Travelling at 23,000 kilometres per hour in the International Space Station, Canadian astronaut Chris Hadfield reached out to over 450 South Okanagan students on Friday.
Using the telebridge network, students from all over the South Okanagan got to ask questions via ham radio as part of the Amateur Radio on the International Space Station (ARISS) program.
Hadfield fielded questions for 11 minutes live from the International Space Station to a packed gymnasium at Uplands Elementary School before contact was lost.
“I thought this was really cool because it was a once-in-a-lifetime opportunity,” said Ryan Edge, a Grade 3 student in Penticton. “I got to talk to a real live astronaut.”
Penticton resident and amateur radio enthusiast Brian Edge helped bring the experience of a lifetime together for the students. Through a fellow ham radio operator in Nova Scotia, Brian heard there was an opportunity to be part of the ARISS program.
“I wanted to do this to inspire kids. Chris Hadfield wasn’t much older than some of these kids when he first saw the spacewalk on the moon and he knew at that point he wanted to be an astronaut,” said Edge.
“Through education and working hard at school anything is possible down the road. These will be the future space travellers, some of these kids possibly.”
Hadfield, who came through a little scratchy at first, fielded questions related to what life was like on the ISS, the science behind some of the space station, to things like how his guitar works in space and what is the most beautiful part of the world he has viewed from space.
“Well I could say Penticton but the most beautiful part of the world to me are the Bahamas. The coral reef around the Bahamas because they are huge and beautiful and all colours of blue and green, it is just gorgeous. I love looking at the Bahamas,” said Hadfield.
The process to connect with Hadfield started in January and school officials and those involved in putting it together were elated with how it all worked out.
ARISS Canada is a volunteer program aimed at inspiring students worldwide to pursue careers in science, technology, engineering and math through amateur radio communications opportunities. During Expedition 34/35, ARISS Canada hopes to establish over 15 amateur radio contacts between Hadfield and young Canadians across the nation. Uplands was the first in B.C.

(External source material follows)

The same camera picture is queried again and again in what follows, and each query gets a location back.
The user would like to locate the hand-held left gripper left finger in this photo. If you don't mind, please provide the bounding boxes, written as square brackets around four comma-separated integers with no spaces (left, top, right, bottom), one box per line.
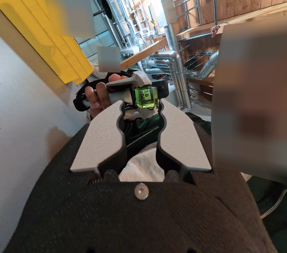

Penticton resident Patricia Tribe, who has close ties with the space program from the time she worked with NASA at the Johnson Space Center in Houston, Tex, was also enlisted to help bring Hadfield to the students.
“This is fantastic. It is really neat to have the contact with Chris and for the kids to be able to talk live to somebody that is orbiting the planet. That is just amazing and just gives me goosebumps to say that,” said Tribe.
“But what is really, really spectacular is all the kids that are coming from the different schools and this school are doing a lot of educational build up to this and so they are learning about space, learning about science concepts, taking the theme of space and doing art, and there is a lot more than just the contact and that is what is super exciting for us.”